● **Task goal**: The listing below holds pictures; exclude them. Return exactly the lines from the one with "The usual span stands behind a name" through the one with "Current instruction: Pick".

####################

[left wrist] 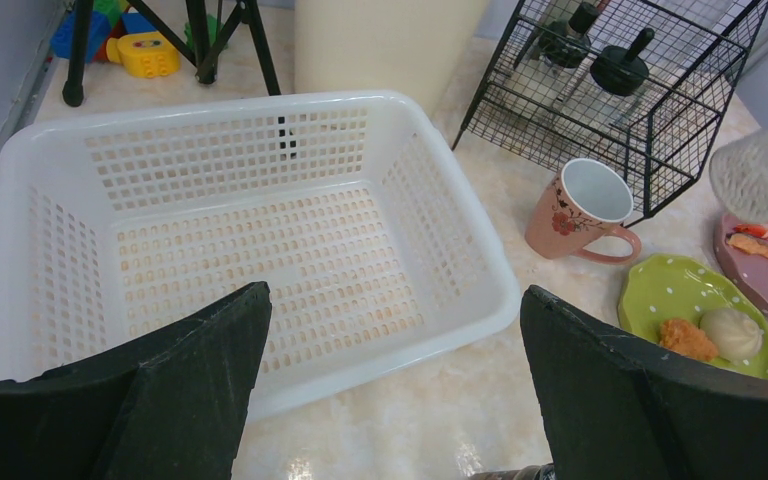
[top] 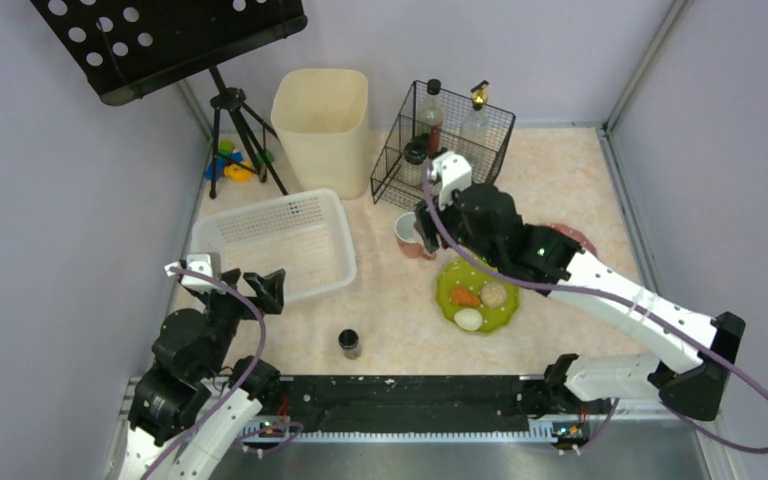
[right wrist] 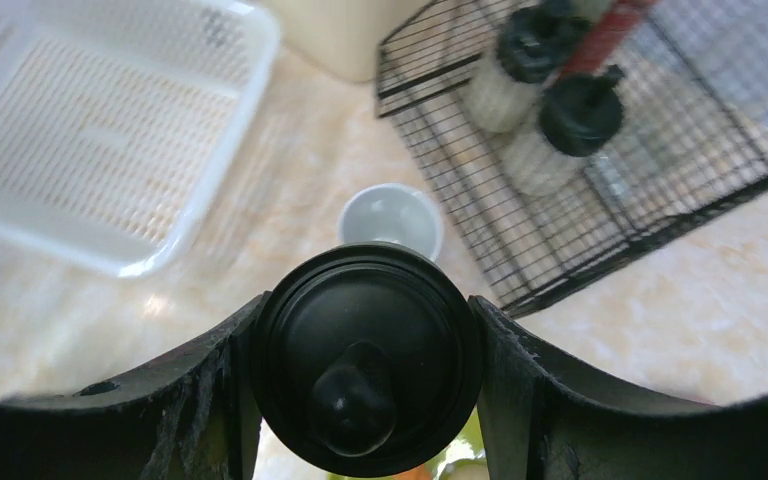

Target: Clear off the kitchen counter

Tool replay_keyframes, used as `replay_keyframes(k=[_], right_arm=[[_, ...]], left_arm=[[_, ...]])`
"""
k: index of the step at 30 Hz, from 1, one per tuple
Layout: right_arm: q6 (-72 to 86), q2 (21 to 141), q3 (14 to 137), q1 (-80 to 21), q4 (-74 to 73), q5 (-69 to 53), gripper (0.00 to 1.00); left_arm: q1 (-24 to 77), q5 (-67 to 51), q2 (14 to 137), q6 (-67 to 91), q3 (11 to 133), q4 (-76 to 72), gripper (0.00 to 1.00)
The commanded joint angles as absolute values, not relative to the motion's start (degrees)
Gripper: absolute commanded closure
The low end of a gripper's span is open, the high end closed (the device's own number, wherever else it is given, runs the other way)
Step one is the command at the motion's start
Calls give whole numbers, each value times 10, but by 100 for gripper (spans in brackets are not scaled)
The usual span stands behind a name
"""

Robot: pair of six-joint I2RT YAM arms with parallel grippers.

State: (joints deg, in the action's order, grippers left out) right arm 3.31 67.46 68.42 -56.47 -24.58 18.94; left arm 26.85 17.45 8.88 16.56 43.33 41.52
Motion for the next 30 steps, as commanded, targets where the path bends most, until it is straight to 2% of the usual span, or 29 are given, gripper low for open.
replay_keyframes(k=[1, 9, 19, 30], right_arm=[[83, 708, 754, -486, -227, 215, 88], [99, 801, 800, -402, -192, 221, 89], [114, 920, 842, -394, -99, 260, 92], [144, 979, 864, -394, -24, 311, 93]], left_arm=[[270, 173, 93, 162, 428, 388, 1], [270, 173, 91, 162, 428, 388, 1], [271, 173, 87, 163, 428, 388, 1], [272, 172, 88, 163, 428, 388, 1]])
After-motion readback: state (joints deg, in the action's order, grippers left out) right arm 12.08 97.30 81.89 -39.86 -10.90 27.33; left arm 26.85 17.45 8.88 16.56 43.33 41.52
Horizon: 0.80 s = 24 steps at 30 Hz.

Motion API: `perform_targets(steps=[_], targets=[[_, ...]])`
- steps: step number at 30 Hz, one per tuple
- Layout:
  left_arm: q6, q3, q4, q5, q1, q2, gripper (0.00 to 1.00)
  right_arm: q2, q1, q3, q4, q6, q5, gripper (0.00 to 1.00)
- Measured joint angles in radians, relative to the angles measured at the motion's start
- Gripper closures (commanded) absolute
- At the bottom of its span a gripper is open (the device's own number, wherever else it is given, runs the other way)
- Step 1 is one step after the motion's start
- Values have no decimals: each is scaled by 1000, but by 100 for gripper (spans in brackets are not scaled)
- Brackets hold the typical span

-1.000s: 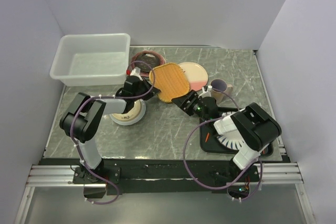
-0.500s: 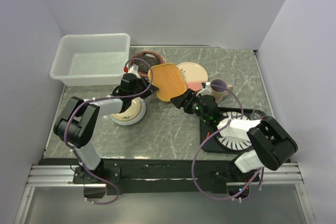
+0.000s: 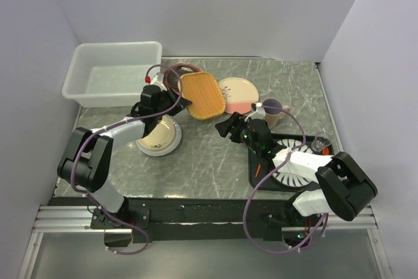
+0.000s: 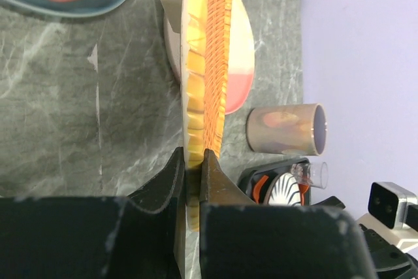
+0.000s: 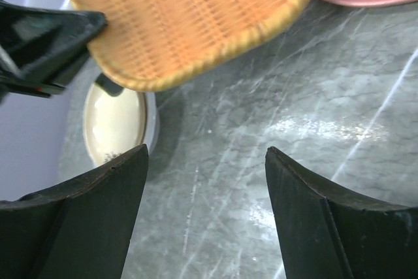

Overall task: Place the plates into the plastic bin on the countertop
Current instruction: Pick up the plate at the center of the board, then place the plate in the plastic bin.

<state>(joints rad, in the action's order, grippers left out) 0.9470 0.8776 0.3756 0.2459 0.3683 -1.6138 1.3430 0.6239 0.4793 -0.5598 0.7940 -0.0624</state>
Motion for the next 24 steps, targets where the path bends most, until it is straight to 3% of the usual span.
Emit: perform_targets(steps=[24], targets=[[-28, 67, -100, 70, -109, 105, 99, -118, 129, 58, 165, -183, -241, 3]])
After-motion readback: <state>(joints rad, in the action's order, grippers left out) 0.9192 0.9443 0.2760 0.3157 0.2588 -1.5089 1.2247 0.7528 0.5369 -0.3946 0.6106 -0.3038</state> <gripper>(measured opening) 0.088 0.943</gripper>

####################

● **Solution to this task**:
The usual span stands behind a name
"""

Robot: pair of six-joint I2RT YAM arms with parallel grippers.

State: (joints deg, in the action's order, grippers left out) right arm 3.31 67.46 68.42 -56.47 -24.58 18.94; left arm 26.85 17.45 8.88 16.56 43.33 41.52
Motion for the next 30 steps, as commanded, targets where the path bends most, until it is straight to 2% of the usual span, or 29 are given, gripper low for open.
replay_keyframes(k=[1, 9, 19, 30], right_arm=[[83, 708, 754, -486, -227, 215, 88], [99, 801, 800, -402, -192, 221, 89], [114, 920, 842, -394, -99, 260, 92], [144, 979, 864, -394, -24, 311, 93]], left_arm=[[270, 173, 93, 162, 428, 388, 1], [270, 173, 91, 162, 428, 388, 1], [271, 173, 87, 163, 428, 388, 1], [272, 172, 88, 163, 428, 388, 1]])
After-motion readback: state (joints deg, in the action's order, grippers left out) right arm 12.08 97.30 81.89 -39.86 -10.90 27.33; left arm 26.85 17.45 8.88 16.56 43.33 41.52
Horizon: 0.80 s = 24 steps at 30 Hz.

Motion API: `perform_targets(steps=[_], targets=[[_, ...]])`
- steps: step number at 30 Hz, one per tuple
- Layout:
  left_arm: q6, q3, q4, q5, q1, q2, gripper (0.00 to 1.00)
  right_arm: q2, q1, q3, q4, q6, q5, gripper (0.00 to 1.00)
- Measured joint angles in radians, relative to the angles measured at the motion's start
- Gripper closures (commanded) absolute
- At the bottom of its span a gripper is open (the device's own number, wherever else it is given, runs the other way)
- Step 1 is one step after the motion's start
- Values have no decimals: each is scaled by 1000, but by 100 for gripper (spans in brackets are not scaled)
- Brackets hold the typical span

-1.000s: 
-0.500s: 
+0.000s: 
+0.000s: 
+0.000s: 

Overall task: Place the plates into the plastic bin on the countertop
Current instruction: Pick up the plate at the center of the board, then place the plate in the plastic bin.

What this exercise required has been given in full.